(Requirement) Return every line below as is, leaving out the pictures.

(Listed records)
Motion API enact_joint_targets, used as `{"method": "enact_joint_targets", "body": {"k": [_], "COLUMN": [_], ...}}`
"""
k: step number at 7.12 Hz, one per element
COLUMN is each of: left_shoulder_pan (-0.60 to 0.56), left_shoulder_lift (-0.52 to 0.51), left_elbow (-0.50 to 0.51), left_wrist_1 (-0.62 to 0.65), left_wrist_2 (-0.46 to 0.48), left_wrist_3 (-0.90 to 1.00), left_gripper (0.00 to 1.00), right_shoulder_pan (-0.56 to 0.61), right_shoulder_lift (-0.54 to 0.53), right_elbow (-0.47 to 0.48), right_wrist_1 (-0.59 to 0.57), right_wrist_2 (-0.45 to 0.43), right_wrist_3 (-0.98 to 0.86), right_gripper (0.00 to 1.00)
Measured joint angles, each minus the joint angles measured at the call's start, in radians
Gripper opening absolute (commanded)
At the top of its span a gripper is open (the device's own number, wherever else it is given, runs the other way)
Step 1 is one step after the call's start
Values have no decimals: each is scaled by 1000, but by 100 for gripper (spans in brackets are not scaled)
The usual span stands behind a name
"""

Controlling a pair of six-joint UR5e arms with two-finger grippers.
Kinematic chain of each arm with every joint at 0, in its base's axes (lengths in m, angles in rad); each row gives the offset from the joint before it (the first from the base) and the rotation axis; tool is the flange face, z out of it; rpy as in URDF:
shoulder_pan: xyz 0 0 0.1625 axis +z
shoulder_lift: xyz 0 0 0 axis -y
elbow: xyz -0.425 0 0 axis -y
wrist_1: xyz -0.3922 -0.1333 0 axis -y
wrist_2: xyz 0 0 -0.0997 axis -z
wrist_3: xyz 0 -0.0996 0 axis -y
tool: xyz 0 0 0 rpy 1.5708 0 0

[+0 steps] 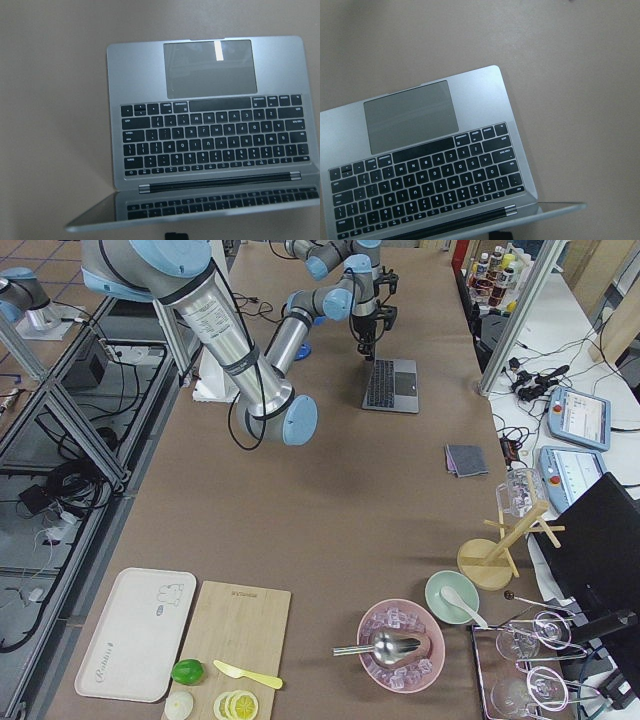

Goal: Close laptop

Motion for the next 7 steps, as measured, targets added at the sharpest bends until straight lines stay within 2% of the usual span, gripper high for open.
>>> {"method": "enact_joint_targets", "body": {"k": [2, 7], "left_shoulder_pan": [-15, -47], "left_shoulder_lift": [-14, -70], "left_elbow": [40, 226], "left_wrist_1": [-26, -152], "left_wrist_2": [0, 0], "left_wrist_3": [17, 31], "left_gripper": [0, 0], "right_shoulder_pan": [8, 39], "right_shoulder_lift": [14, 32], "right_elbow": [-27, -135], "right_wrist_1": [10, 85], "right_wrist_2": [0, 1], "right_wrist_3": [-9, -43], "right_gripper": [0, 0]}}
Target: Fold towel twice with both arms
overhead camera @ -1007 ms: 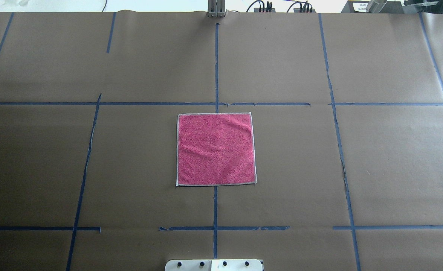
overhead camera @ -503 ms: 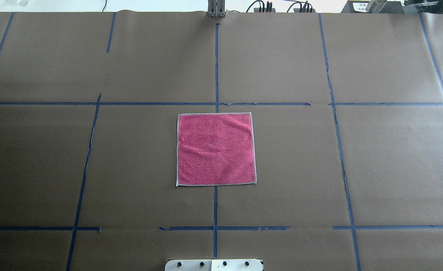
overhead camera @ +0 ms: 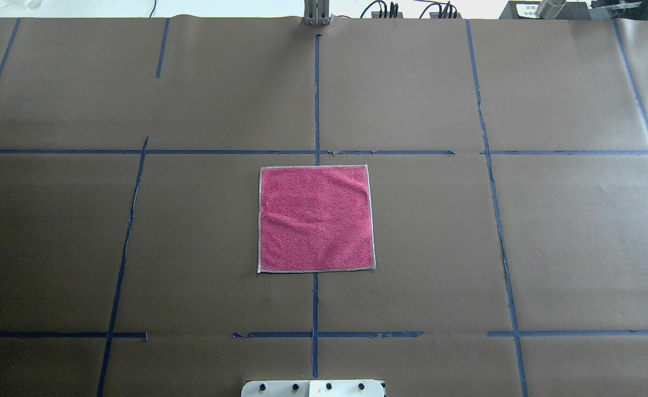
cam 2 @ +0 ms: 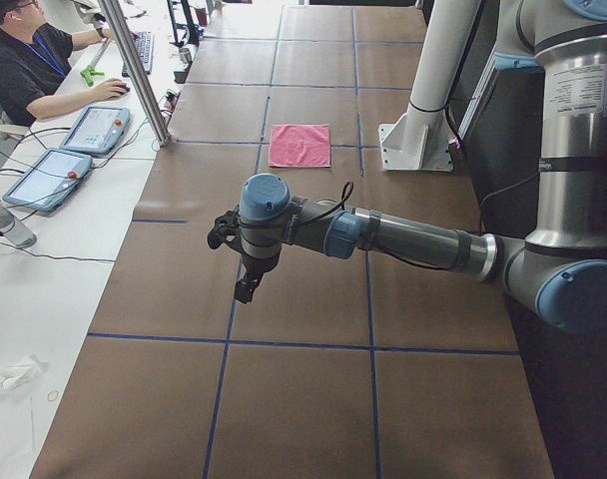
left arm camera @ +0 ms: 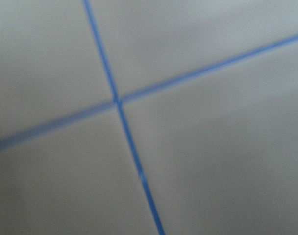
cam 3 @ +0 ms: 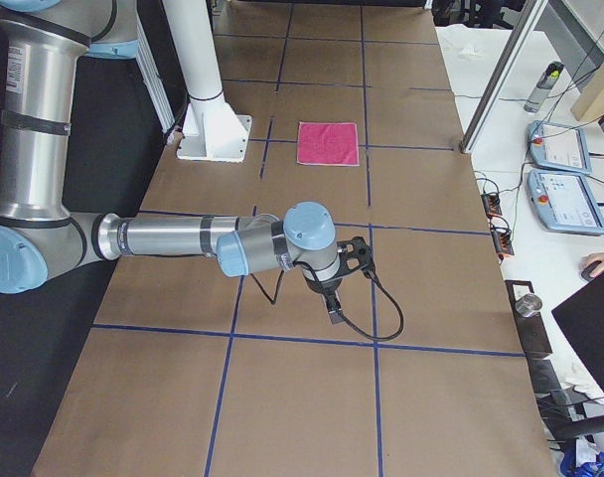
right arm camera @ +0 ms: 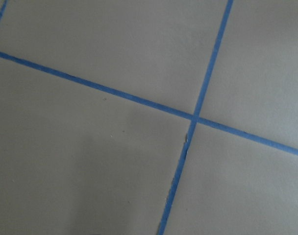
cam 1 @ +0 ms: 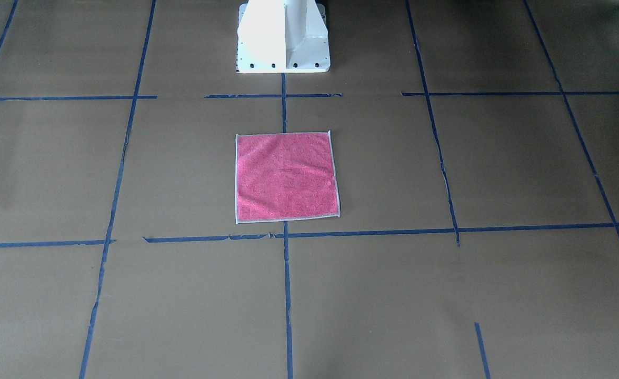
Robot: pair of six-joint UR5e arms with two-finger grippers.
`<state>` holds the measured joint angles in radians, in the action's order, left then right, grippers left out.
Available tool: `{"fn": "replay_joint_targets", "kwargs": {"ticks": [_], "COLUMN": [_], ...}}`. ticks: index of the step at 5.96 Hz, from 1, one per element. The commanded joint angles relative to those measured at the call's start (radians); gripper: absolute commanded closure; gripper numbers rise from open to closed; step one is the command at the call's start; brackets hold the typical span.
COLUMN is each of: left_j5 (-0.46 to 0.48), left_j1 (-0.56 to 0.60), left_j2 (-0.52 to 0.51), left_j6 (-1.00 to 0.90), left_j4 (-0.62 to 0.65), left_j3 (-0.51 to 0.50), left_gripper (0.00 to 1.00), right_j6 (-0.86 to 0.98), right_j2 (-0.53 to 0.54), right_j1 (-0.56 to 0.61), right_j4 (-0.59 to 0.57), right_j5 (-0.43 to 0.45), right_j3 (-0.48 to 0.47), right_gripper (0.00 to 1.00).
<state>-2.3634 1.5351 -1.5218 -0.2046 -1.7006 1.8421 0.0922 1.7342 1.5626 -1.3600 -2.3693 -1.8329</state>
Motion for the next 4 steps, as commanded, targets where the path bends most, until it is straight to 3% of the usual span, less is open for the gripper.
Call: {"fn": "replay_joint_targets", "kwargs": {"ticks": [1, 2, 3, 4], "left_j5": [-0.107, -0.150, -0.146, -0.133], "left_j1": [-0.007, -0.032, -0.134, -0.241], "left_j2": [-0.021, -0.024, -0.026, -0.064], "left_j6": [0.060, 0.103, 0.138, 0.388], "left_j4": [-0.080, -0.188, -0.201, -0.209], "left_j3": [0.009, 0.009, 0.009, 0.012], "left_gripper": [0.00, 0.00, 0.00, 0.00], "right_j6": [-0.157, -0.283, -0.399, -0.510], "right_j2": [-0.062, -0.062, -0.064, -0.091], "right_j1": [-0.042, -0.096, -0.174, -0.240], "right_j4": [0.004, 0.004, 0.004, 0.004], "right_j5": [-0.049, -0.051, -0.047, -0.045], "right_j3": [-0.043, -0.107, -0.167, -0.192], "right_gripper": [0.00, 0.00, 0.00, 0.00]}}
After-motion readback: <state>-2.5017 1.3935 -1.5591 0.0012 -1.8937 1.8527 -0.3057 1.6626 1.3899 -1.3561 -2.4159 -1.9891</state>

(Solution to the exercise)
Motion API enact_joint_targets, used as `{"method": "enact_joint_targets", "body": {"k": [_], "COLUMN": [_], ...}}`
"""
k: step number at 7.12 Hz, one per element
COLUMN is each of: left_shoulder_pan (-0.60 to 0.56), left_shoulder_lift (-0.52 to 0.51), left_elbow (-0.50 to 0.51), left_wrist_1 (-0.62 to 0.65), left_wrist_2 (-0.46 to 0.48), left_wrist_3 (-0.90 to 1.00), left_gripper (0.00 to 1.00), right_shoulder_pan (-0.56 to 0.61), right_shoulder_lift (-0.54 to 0.53), right_elbow (-0.47 to 0.48), right_wrist_1 (-0.59 to 0.57), right_wrist_2 (-0.45 to 0.43), right_wrist_3 (-0.98 to 0.86), right_gripper (0.00 to 1.00)
Measured joint angles, each minus the joint angles measured at the call's start, in radians
Gripper opening absolute (commanded)
At the top of its span a gripper is open (the device's own number, wherever else it is given, runs the other way)
Step 1 is one step after the call's start
Values have no decimals: each is scaled by 1000, but by 100 for gripper (spans in brackets are not scaled)
The usual span stands behind a name
"""

Controlling a pair of six-joint UR5e arms with two-finger grippers.
Kinematic chain of each arm with every joint at 0, in its base's axes (lengths in m, angles in rad); each row gives the offset from the joint before it (the first from the base) and the rotation axis; tool is the flange face, z out of it; rpy as in URDF:
shoulder_pan: xyz 0 0 0.1625 axis +z
shoulder_lift: xyz 0 0 0 axis -y
elbow: xyz -0.425 0 0 axis -y
wrist_1: xyz -0.3922 -0.1333 0 axis -y
wrist_2: xyz 0 0 -0.0997 axis -z
wrist_3: xyz 0 -0.0996 0 axis -y
tool: xyz 0 0 0 rpy 1.5708 0 0

[+0 steps] 

Goal: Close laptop

Motion for the next 7 steps, as measured, targets added at the sharpest bends until straight lines stay within 2% of the usual span, gripper high for open.
>>> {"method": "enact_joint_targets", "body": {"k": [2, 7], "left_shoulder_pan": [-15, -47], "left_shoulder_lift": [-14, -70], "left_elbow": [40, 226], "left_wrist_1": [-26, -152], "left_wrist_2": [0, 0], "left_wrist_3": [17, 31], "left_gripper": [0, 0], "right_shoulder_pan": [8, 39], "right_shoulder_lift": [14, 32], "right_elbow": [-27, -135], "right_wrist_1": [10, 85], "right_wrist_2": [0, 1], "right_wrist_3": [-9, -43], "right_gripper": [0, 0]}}
Target: Fold towel twice with both arms
overhead camera @ -1007 ms: 
overhead camera @ -503 ms: 
overhead camera @ +0 ms: 
cam 2 @ +0 ms: 
left arm camera @ +0 ms: 
cam 3 @ +0 ms: 
right arm camera @ +0 ms: 
cam 1 @ +0 ms: 
Robot: pair of six-joint UR5e arms with two-finger grippers.
`<state>` holds the measured joint angles in radians, in the action's order, left then right, grippers left out.
Available tool: `{"fn": "replay_joint_targets", "kwargs": {"ticks": [_], "COLUMN": [_], ...}}`. ticks: index of the step at 5.96 Hz, from 1, one per element. The commanded joint angles relative to those measured at the call's start (radians); gripper: absolute commanded closure; gripper numbers rise from open to closed; step one is the command at the call's start; brackets hold the typical span.
COLUMN is each of: left_j5 (-0.46 to 0.48), left_j1 (-0.56 to 0.60), left_j2 (-0.52 to 0.51), left_j6 (-1.00 to 0.90), left_j4 (-0.62 to 0.65), left_j3 (-0.51 to 0.50), left_gripper (0.00 to 1.00), right_j6 (-0.86 to 0.98), right_j2 (-0.53 to 0.54), right_j1 (-0.56 to 0.61), right_j4 (-0.59 to 0.57), right_j5 (-0.43 to 0.45), right_j3 (-0.48 to 0.47), right_gripper (0.00 to 1.00).
<state>-2.3634 1.5351 -1.5218 -0.2046 -1.7006 1.8421 0.0922 1.7342 1.5626 -1.3600 -2.3693 -1.8329</state>
Motion for the next 4 steps, as commanded, targets where the path bends most, until it is straight to 3% of the usual span, less is open for the gripper.
Call: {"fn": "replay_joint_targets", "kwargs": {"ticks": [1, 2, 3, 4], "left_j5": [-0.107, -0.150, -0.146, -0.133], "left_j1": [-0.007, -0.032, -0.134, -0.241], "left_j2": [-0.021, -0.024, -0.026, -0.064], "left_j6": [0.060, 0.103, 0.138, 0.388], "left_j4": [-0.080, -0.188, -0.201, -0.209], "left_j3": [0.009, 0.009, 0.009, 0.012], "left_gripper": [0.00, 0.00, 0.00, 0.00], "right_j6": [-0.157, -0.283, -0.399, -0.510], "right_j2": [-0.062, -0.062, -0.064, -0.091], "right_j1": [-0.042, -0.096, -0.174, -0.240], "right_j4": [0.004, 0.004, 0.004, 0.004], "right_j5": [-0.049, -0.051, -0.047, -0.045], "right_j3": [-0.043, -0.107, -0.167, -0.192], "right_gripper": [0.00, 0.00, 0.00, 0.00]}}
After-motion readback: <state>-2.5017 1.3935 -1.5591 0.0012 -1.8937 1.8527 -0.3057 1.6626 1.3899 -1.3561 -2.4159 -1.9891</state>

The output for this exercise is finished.